No segundo semestre deste ano, o Conselho Regional de Medicina do Estado do Rio de Janeiro (Cremerj) vistoriou três maternidades municipais da capital fluminense, todas situadas na Zona Norte, e constatou pontos críticos, sendo o principal uma gravíssima falta de recursos humanos.
Devido à urgência da situação, o Cremerj oficiou, esta semana, a Secretaria Municipal de Saúde do Rio e enviou os relatórios ao Ministério Público do Estado (MPRJ).
Em julho deste ano, o Cremerj realizou vistoria no Hospital Maternidade Municipal Herculano Pinheiro, em Madureira, após denúncias de falta de pediatras. Durante a fiscalização, constatou-se que plantões críticos da UTI neonatal e da sala de parto estavam com o número de profissionais insuficiente, sem cobertura adequada para a rotina diária.
Já o Hospital Maternidade Alexander Fleming, em Marechal Hermes, vistoriado pelo Cremerj em agosto deste ano, também apresentou problemas com a falta de profissionais. O relatório de fiscalização aponta graves falhas de recursos humanos, como a ausência de obstetras, anestesiologistas e pediatras em escalas essenciais.
Por fim, no último mês de setembro, representantes do Cremerj estiveram no Hospital Maternidade Fernando Magalhães, em São Cristóvão. Por lá, a falta de recursos humanos também foi considerada crítica. De acordo com o Conselho, não há cobertura da equipe de anestesiologia, sobretudo nos plantões noturnos após a saída de profissionais em agosto, causando insuficiência nas escalas.
As vistorias também demonstraram que as maternidades Herculano Pinheiro e Alexander Fleming não possuem direção técnica registrada no Cremerj, o que configura uma irregularidade grave, uma vez que nenhum estabelecimento de assistência médica pode funcionar sem ter um médico registrado no Conselho Regional de Medicina como diretor-técnico.
Mediante os fatos, as três unidades foram formalmente notificadas pelo Cremerj, que aguarda a manifestação dos gestores responsáveis. Os relatórios de fiscalização foram enviados ao MPRJ para conhecimento e medidas cabíveis.

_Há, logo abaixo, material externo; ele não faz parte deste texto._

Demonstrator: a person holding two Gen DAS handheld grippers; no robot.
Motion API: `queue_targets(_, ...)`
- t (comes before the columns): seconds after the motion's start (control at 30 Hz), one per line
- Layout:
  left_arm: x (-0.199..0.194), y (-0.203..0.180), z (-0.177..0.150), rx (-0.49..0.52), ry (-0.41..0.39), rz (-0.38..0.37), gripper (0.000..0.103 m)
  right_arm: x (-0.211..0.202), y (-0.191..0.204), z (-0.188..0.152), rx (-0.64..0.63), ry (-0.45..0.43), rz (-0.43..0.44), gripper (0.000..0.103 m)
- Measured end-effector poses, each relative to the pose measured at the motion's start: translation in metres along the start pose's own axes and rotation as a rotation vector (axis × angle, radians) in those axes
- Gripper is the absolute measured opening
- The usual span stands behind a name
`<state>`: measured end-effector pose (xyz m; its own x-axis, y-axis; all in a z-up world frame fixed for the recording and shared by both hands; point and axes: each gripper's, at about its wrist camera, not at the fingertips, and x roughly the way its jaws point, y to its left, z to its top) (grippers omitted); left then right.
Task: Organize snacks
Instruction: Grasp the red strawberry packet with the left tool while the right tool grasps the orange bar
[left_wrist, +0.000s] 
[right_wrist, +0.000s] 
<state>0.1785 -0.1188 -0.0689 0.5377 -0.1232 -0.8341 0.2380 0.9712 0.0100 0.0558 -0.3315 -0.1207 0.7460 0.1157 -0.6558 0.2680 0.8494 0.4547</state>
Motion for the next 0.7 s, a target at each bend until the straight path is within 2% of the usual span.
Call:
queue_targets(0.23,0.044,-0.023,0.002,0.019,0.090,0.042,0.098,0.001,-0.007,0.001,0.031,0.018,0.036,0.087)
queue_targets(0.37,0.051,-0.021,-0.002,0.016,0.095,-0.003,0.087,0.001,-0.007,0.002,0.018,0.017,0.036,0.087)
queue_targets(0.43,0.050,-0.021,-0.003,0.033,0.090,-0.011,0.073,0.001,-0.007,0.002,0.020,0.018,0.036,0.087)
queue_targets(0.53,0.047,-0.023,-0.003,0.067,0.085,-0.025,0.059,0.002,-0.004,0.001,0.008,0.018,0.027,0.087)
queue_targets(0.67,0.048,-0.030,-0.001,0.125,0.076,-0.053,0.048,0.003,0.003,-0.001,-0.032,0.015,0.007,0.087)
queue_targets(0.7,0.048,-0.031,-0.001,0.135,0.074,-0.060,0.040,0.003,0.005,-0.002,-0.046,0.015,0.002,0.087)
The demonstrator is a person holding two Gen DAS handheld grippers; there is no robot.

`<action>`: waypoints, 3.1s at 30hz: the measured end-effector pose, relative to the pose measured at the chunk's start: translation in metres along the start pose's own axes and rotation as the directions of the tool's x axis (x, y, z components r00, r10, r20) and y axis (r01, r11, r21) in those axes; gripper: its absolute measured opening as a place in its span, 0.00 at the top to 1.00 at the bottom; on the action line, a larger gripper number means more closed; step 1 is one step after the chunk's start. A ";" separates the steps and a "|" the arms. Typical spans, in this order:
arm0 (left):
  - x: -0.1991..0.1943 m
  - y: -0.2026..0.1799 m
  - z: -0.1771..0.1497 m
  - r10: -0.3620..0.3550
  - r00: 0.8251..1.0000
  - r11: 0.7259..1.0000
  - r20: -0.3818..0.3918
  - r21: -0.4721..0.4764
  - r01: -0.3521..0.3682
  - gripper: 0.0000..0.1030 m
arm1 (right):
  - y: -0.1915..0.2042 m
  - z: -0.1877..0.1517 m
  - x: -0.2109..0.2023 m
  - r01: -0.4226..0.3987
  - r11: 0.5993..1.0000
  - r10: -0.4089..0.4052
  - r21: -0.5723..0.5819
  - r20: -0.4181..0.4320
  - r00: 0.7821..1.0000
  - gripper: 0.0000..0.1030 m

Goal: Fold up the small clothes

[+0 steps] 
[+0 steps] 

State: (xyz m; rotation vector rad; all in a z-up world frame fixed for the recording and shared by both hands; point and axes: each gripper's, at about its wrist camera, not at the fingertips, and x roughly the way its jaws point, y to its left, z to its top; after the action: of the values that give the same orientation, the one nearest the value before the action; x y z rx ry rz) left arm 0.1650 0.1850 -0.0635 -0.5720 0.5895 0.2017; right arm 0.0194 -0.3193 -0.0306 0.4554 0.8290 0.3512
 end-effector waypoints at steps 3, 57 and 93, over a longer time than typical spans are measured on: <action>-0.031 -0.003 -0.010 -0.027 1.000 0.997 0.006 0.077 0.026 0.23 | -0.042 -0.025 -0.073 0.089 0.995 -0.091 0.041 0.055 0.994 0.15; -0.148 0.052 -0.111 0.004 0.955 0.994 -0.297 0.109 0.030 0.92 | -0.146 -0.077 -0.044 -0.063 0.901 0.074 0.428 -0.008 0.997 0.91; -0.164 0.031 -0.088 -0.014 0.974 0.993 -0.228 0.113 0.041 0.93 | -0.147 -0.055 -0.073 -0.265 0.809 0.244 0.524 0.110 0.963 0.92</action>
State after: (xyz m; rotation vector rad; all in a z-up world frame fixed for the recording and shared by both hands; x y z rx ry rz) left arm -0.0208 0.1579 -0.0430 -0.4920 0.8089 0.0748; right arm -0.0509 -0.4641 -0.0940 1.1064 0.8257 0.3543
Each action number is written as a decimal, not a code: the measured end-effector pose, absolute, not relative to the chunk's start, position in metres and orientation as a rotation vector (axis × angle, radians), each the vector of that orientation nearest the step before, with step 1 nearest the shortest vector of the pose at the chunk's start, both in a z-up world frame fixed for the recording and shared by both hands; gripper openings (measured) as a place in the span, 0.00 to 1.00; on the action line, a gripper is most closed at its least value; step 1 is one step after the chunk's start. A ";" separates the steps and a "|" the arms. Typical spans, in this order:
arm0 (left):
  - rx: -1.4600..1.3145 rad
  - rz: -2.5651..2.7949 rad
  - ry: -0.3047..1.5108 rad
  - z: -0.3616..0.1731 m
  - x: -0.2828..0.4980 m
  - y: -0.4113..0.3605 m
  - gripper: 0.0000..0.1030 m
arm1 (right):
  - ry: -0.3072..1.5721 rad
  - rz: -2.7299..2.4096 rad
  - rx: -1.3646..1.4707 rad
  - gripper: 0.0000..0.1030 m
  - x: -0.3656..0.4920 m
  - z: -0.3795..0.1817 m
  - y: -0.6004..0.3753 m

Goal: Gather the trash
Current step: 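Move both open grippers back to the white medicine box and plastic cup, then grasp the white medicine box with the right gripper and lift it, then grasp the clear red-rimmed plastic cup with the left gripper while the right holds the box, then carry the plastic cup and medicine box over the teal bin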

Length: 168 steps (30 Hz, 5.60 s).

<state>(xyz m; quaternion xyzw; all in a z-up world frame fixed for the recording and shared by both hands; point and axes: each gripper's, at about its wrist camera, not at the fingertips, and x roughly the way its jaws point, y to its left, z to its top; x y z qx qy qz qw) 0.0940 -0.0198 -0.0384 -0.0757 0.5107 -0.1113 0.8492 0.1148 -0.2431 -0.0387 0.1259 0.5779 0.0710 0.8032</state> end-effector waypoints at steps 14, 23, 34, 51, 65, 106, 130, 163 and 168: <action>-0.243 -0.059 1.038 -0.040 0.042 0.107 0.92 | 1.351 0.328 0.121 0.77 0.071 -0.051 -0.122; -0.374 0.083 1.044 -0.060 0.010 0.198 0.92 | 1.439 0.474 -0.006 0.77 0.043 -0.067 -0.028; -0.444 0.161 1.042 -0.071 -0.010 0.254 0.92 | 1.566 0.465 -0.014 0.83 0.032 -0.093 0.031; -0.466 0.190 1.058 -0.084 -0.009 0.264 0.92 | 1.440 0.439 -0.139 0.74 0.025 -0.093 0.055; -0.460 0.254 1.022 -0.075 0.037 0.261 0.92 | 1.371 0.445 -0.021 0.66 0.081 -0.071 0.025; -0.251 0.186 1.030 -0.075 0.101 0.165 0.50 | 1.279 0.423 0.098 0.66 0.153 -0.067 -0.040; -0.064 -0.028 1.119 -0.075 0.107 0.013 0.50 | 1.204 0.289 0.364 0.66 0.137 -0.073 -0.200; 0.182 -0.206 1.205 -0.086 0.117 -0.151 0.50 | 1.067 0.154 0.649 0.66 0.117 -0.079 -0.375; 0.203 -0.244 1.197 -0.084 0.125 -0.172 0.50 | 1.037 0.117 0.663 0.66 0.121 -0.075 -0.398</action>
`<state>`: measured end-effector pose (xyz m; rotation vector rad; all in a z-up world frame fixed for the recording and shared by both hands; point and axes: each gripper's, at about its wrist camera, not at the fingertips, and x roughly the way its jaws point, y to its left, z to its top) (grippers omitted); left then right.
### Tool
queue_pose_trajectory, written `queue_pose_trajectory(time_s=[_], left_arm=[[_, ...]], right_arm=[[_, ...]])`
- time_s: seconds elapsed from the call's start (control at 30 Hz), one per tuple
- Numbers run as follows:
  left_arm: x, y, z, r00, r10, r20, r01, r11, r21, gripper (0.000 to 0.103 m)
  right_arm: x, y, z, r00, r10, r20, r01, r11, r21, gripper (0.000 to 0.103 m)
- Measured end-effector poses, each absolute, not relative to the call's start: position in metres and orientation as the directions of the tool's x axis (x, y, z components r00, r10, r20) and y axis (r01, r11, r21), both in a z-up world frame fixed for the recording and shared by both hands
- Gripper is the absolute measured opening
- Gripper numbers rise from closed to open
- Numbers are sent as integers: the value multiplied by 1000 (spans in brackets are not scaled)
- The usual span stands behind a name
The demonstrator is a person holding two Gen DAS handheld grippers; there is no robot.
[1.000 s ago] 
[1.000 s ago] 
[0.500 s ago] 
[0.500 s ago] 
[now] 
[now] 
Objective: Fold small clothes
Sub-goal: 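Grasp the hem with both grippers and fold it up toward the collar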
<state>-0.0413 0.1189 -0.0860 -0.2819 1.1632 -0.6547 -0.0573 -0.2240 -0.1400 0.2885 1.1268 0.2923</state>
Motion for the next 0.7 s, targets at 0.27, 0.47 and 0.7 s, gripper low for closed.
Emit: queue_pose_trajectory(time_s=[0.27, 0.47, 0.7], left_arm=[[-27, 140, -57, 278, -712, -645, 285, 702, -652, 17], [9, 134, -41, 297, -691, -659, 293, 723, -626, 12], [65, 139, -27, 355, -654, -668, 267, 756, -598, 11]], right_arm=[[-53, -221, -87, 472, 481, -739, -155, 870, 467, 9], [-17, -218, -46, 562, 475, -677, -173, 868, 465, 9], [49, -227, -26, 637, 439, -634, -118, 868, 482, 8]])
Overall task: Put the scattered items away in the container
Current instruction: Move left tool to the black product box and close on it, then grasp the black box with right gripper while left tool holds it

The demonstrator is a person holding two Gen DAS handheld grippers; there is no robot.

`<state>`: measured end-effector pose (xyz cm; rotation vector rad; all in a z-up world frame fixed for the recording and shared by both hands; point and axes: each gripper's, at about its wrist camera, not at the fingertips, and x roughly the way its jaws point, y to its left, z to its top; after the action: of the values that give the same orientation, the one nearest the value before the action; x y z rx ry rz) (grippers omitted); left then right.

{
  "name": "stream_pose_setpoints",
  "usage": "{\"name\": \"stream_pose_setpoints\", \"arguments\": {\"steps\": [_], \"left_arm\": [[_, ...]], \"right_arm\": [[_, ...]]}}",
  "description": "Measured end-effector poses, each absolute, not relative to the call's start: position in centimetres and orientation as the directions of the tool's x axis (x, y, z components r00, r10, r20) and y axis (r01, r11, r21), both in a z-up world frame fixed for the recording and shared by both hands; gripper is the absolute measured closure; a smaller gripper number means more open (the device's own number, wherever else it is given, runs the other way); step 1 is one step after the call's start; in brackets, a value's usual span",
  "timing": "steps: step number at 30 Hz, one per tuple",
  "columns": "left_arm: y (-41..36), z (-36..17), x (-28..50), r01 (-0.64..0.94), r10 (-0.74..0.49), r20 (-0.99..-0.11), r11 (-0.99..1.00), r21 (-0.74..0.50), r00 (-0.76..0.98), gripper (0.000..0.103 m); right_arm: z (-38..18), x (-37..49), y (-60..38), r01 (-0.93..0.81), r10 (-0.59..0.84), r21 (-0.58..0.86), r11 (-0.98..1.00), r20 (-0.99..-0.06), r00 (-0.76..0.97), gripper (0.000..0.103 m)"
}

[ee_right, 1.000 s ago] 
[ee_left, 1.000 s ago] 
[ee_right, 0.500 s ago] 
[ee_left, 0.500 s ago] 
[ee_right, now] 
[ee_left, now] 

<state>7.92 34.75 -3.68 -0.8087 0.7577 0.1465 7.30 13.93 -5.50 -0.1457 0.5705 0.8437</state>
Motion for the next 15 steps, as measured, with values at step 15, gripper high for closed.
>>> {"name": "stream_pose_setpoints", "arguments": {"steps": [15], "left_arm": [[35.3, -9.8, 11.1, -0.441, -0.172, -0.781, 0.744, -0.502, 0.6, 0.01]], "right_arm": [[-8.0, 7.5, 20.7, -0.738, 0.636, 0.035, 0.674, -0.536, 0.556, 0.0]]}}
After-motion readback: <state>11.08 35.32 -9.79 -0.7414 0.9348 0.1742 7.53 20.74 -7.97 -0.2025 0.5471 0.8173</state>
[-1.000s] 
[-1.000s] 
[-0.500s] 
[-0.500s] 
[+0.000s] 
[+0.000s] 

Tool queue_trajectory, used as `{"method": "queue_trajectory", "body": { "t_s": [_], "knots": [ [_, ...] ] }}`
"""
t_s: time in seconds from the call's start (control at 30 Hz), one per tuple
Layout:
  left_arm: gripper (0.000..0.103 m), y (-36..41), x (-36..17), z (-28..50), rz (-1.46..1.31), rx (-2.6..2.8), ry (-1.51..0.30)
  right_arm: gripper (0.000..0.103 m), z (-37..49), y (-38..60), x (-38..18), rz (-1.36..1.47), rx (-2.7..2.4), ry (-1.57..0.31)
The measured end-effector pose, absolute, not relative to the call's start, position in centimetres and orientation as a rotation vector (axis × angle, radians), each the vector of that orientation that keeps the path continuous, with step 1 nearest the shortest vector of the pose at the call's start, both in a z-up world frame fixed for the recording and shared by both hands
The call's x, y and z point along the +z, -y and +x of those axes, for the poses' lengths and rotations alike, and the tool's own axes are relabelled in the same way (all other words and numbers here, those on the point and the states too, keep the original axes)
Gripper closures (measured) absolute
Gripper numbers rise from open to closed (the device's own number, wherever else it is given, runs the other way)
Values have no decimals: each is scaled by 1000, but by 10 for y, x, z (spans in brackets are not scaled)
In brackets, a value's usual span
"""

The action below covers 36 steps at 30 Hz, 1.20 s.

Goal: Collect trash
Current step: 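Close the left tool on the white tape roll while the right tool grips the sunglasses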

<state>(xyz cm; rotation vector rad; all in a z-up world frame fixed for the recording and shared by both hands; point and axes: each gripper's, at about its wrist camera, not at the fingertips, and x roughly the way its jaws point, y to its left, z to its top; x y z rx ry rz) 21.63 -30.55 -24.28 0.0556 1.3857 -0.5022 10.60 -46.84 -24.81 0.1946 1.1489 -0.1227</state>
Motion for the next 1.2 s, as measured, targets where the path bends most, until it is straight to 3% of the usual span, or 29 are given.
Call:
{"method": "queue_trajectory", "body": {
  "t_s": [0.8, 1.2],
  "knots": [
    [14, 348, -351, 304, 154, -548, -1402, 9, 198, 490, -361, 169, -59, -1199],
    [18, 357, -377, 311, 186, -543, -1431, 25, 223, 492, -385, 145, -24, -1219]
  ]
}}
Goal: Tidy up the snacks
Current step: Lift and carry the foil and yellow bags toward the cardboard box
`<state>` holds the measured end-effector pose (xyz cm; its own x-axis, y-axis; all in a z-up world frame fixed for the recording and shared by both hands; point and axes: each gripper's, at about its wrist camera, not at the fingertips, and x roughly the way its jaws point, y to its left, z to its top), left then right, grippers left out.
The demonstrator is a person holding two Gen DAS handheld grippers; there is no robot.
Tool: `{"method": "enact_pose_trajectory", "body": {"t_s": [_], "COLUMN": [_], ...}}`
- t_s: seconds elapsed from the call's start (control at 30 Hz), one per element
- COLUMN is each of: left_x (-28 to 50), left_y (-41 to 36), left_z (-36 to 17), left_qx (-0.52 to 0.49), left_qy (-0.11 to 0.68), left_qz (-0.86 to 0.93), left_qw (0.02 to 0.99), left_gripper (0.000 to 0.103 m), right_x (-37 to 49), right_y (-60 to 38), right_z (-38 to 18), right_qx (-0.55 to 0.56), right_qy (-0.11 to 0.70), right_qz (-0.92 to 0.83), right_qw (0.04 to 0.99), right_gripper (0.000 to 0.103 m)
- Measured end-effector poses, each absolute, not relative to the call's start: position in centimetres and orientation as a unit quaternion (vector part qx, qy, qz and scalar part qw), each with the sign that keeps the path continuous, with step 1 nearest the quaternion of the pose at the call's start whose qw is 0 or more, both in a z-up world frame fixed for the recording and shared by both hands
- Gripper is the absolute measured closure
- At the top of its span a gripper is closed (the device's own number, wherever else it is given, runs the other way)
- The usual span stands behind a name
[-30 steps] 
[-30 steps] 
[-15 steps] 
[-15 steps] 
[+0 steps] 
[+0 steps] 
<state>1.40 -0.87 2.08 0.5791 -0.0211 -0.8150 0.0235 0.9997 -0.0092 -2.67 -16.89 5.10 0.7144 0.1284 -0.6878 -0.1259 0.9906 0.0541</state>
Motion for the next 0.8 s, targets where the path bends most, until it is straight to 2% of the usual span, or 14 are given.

”O Cremerj fiscalizou três maternidades municipais de julho a setembro e constatou falta de recursos humanos em todas elas. Isso compromete a assistência das pacientes que buscam essas unidades de saúde. Além das graves falhas de ausência de profissionais, não há responsável técnico nesses estabelecimentos, o que é obrigatório. Essas questões já foram comunicadas ao Ministério Público e à Secretaria Municipal de Saúde do Rio. O Conselho aguarda as providências e continuará acompanhando o caso”, afirma o presidente da autarquia, Guilherme Nadais.